Archive for February, 2009

Appliance venting regulation

Wednesday, February 25th, 2009

Testimony offered in writing in support of a bill that would require rules relating to the venting of multiple devices into the same chimney to be heard at the legislative committee level rather than allowing the Oil and Solid Fuel Board to establish rules without committee intervention.

An Act To Permit the Use of a Common Flue for Oil and Solid Fuel Burning Equipment, LD 53

Public hearing conducted by the Joint Standing Committee on Criminal Justice and Public Safety Committee, February 25, 2009

Senator Gerzofsky, Representative Haskell, and Esteemed Members of the Criminal Justice and Public Safety Committee,

I am Harry “Dutch” Dresser from Bethel, Maine. I come to you today as a Founding Director of Maine Energy Systems and as one who has been involved in introducing technological change to populations throughout his adult life. I would encourage you to support LD 53 both for the immediate effect a change can have on peoples’ abilities to heat their homes in compliance with the law and for the advantage its passage could lend to a fundamentally important transition we’ve embarked upon as a State.

I, and many like me, have lived many of our younger years in homes with wood-burning stoves in the same chimney as a large oil boilers; the houses still stand and so do we. However, I am not here to talk about that, I’m here to talk about the regulatory process in times of significant change. That’s what this bill is about.

80% of the nation’s #2 heating oil is burned in the Northeastern United States. Maine is the largest consumer per capita of heating oil in the nation. 80% of our homes are heated by burning #2 oil. In 2008, we consumed nearly $1.6 billion worth of oil just to keep our homes warm. 75% of that money left the U.S. economy nearly immediately. The uncontrollable spike in oil prices that caused that very difficult winter reminded people in Maine and across the country about the great value of oil. Oil is a remarkable resource; it is the base material in many of our manufactured goods, and is recyclable for repeated use in those applications. We were reminded last winter that oil is also in finite supply and that it is unconscionably wasteful to burn it for heating when sustainably renewable alternatives exist. Despite the low oil prices today, occasioned by a deeply troubled economy, Mainers are turning in ever-greater numbers to alternative means of heating their homes, which will ultimately lead us to greater energy independence in the State. When that heating transition involves wood and wood pellets manufactured in Maine, as 400,000 tons currently are, the net positive effect on Maine’s economy and its tax base is truly remarkable at the same time that greenhouse gas emission is profoundly reduced.
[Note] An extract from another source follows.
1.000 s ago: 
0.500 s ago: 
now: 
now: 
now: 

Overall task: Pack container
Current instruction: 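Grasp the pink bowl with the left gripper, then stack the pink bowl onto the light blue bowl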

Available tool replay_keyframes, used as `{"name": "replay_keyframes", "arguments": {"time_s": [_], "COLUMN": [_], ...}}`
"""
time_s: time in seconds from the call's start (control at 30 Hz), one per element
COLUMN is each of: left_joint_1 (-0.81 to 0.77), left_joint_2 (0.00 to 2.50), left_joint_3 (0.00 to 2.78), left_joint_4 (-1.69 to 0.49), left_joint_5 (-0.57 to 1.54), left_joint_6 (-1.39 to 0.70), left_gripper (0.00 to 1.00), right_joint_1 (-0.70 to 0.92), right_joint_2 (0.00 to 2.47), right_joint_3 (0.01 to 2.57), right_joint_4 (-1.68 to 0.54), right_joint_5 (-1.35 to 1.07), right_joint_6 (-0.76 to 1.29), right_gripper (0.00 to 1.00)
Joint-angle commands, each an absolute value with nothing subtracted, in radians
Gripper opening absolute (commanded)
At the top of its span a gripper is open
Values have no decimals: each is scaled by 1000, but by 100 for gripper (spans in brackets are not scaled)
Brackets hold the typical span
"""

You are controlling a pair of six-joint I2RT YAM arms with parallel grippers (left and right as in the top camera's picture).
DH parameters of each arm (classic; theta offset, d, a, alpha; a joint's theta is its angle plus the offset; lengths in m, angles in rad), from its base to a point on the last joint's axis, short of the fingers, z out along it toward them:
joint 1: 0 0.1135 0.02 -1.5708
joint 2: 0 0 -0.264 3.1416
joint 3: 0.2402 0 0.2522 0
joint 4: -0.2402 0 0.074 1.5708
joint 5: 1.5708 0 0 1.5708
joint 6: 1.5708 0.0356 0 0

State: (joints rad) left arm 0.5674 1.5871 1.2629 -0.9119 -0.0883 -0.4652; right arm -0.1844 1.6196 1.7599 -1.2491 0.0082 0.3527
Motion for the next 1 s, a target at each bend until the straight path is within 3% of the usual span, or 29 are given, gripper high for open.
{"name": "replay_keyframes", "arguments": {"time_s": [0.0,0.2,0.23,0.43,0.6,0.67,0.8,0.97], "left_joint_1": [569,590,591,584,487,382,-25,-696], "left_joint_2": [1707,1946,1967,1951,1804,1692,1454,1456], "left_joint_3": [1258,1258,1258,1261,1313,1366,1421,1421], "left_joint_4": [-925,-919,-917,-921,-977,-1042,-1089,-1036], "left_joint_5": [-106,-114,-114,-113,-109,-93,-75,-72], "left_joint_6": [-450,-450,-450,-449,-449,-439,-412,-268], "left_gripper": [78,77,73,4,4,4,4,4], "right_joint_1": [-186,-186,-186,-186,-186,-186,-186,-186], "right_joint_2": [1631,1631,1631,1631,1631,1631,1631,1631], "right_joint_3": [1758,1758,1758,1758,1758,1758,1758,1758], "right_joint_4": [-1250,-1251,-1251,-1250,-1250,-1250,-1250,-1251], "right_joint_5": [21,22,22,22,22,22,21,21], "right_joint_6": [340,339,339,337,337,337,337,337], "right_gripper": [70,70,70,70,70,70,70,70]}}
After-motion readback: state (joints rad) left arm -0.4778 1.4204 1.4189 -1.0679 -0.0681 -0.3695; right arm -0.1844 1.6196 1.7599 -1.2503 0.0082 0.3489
When transitions as significant as the one we are just beginning to experience occur in a population, flexible, entrepreneurial, business leaders take care of the necessary technological change. Hardware issues resolve themselves quite quickly and products to support the transition begin to proliferate. We are seeing those things occur in the heating fuel transition already. Geothermal technologies are now commonly available, wood pellet stoves are well-established in our region, pellet-fired central home heating systems are becoming more common, and thermal solar installations are taking their places on many roofs. As the public begins to understand the opportunities available to them, early adopters of new technologies have a variety of experiences as new products are refined, and gradually the early majority takes up the new equipment. The way of seeing the base problem is forever changed.

In Maine, we are currently in the stage of residential heating transition where early adopters are finding ways to heat their homes more inexpensively, more environmentally, and safely using energy sources that are locally available and are sustainably renewable. This transition will spread naturally as more and more people understand the advantages of alternatives available to them and as more and more refined products to support that transition reach the market and find accessible price points.

Generally, product innovation and public education about product difference and advantage are filled with both stress and exhilaration, but they can be accomplished with focused hard work and persistence.

The most difficult aspect confronting widespread technological change and adoption is quite frequently that of bringing existing regulation in line with actual characteristics of the new technologies. The regulation has often been established expressly for the existing mature technologies. Often some of that regulation has as its main purpose the preservation of the mature of the mature technology usually accomplished by making it difficult for competing technologies to occupy the same space.

(Legislation and regulation were ultimately turned on their heads as emerging digital communications technologies supplanted analog technologies and vied for bandwidth on existing infrastructure.)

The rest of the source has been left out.